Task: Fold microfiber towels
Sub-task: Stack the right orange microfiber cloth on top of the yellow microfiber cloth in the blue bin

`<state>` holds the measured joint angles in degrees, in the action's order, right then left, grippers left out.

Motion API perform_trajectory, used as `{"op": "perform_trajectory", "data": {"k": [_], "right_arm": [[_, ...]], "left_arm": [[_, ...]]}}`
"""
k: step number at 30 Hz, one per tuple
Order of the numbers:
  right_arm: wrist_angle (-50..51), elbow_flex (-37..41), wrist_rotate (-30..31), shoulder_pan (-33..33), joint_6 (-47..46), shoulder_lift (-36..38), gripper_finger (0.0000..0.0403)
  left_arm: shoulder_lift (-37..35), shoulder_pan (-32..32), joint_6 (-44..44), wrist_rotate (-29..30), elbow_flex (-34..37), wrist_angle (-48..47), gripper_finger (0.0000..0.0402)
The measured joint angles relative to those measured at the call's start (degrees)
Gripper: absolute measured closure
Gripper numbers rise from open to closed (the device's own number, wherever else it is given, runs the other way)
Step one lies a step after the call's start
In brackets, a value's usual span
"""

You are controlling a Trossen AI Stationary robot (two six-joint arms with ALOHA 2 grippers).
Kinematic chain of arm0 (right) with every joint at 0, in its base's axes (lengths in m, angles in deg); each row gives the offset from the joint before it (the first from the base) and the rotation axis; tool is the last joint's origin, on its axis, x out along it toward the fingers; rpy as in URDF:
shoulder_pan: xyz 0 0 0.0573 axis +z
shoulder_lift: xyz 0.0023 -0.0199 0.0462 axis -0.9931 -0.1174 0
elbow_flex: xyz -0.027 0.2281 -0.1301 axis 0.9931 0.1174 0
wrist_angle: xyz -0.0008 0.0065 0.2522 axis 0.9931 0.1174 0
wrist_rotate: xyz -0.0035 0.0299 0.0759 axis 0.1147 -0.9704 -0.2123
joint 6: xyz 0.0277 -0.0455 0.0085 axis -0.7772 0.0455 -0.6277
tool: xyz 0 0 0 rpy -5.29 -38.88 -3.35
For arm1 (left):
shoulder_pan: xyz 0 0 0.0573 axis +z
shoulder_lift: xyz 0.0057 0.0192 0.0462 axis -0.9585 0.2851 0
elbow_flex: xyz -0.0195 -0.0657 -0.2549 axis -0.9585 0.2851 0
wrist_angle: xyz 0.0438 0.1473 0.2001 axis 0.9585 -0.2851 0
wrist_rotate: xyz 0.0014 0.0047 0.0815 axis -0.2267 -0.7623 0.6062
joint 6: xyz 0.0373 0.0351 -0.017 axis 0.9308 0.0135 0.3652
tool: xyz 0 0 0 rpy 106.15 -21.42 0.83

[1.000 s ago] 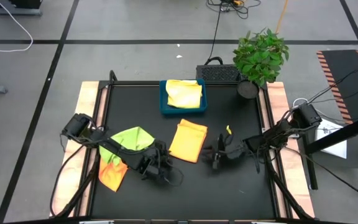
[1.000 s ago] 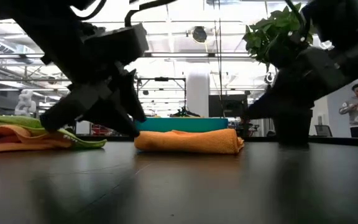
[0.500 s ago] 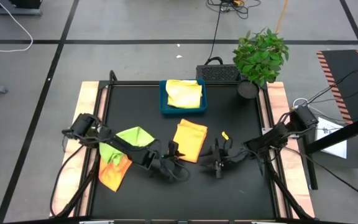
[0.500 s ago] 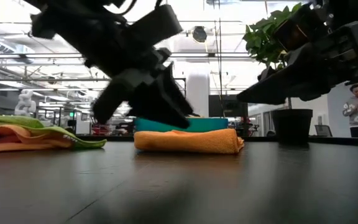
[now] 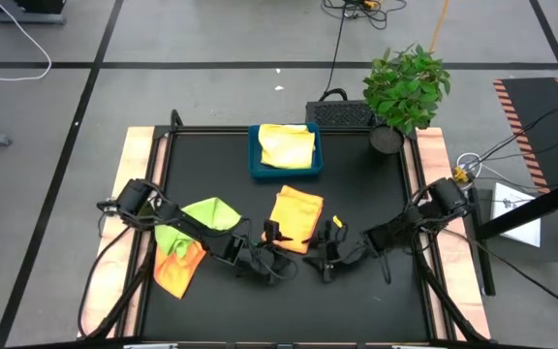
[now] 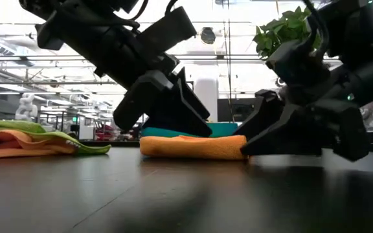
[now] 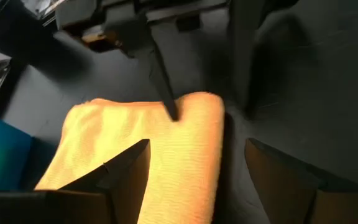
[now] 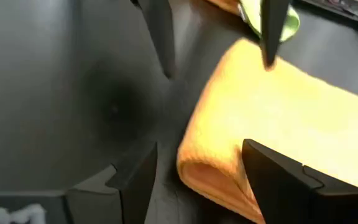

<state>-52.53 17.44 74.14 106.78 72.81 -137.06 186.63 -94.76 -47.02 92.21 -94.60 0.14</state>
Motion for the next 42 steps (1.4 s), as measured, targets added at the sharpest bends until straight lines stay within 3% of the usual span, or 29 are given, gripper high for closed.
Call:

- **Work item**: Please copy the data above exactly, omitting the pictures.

- **Answer space**:
Task: Fold microfiber towels
Sub-task: Stack the right orange microfiber cloth on top of the yellow microfiber cloth in the blue bin

`<state>` holds the measured joint angles in degrees, in the action's order, right then left, grippers left out.

Motion API perform_trajectory, used as `{"op": "perform_trajectory", "data": {"k": [_], "right_arm": [[_, ...]], "left_arm": [[_, ...]]}}`
"""
k: step number at 30 Hz, one per tuple
Order of the numbers:
  right_arm: wrist_angle (-50..51), elbow_flex (-37..41), wrist_rotate (-30..31), shoulder_pan (-33..33), joint_6 (-47..46), shoulder_lift (-36..38), gripper_finger (0.0000..0.0403)
  left_arm: shoulder_lift (-37..35), shoulder_pan (-32..32), joint_6 (-44..44), wrist_rotate (-29..30), elbow_flex (-34..37), wrist_angle (-48..47), gripper_finger (0.0000..0.0402)
The measured joint angles relative to those measured at the call's start (degrees)
Gripper: absolute measured closure
Gripper numbers rise from open to closed (the device's own number, wherever else it is given, runs the other way)
Step one lies a step after the call's start
In brackets, a value's usual span
"""

You are controlling a Trossen AI Stationary robot (two six-joint arms with ALOHA 2 grippers).
Kinematic chain of arm0 (right) with every joint at 0, in its base's axes (lengths in m, angles in deg); each row gives the offset from the joint before it (the first from the base) and the rotation axis; tool is the last joint's origin, on its axis, x out along it toward the fingers; rpy as in URDF:
shoulder_pan: xyz 0 0 0.0573 axis +z
shoulder_lift: xyz 0.0023 -0.0199 0.0462 axis -0.9931 -0.1174 0
elbow_flex: xyz -0.027 0.2281 -0.1301 axis 0.9931 0.1174 0
wrist_angle: xyz -0.0008 0.0065 0.2522 axis 0.9931 0.1174 0
wrist_rotate: xyz -0.0035 0.0299 0.0759 axis 0.1147 -0.9704 -0.2123
joint 6: xyz 0.0277 -0.0455 0.0085 axis -0.7772 0.0455 -0.6277
tool: xyz 0 0 0 rpy -5.29 -38.88 -3.35
For arm1 (left):
shoulder_pan: xyz 0 0 0.0573 axis +z
shoulder_lift: xyz 0.0057 0.0192 0.0462 axis -0.9585 0.2851 0
elbow_flex: xyz -0.0195 -0.0657 -0.2549 axis -0.9585 0.2851 0
wrist_angle: xyz 0.0438 0.1473 0.2001 axis 0.9585 -0.2851 0
wrist_rotate: xyz 0.0014 0.0047 0.0815 axis -0.2267 -0.7623 0.6062
joint 6: xyz 0.0373 0.0351 -0.017 axis 0.9308 0.0135 0.3652
tool: xyz 0 0 0 rpy 106.15 -21.42 0.83

[1.000 s ago] 
[1.000 s ago] 
[0.500 s ago] 
[0.500 s ago] 
[now] 
[now] 
[now] 
[now] 

<state>-52.53 17.44 74.14 106.78 72.81 -137.06 186.63 -94.76 -47.02 92.21 -94.60 0.14</state>
Motion for the next 42 steps (1.4 s), as measured, targets added at the sharpest bends until straight lines stay within 3% of the usual span, or 29 are given, gripper high for closed.
Call:

This answer has been given in full.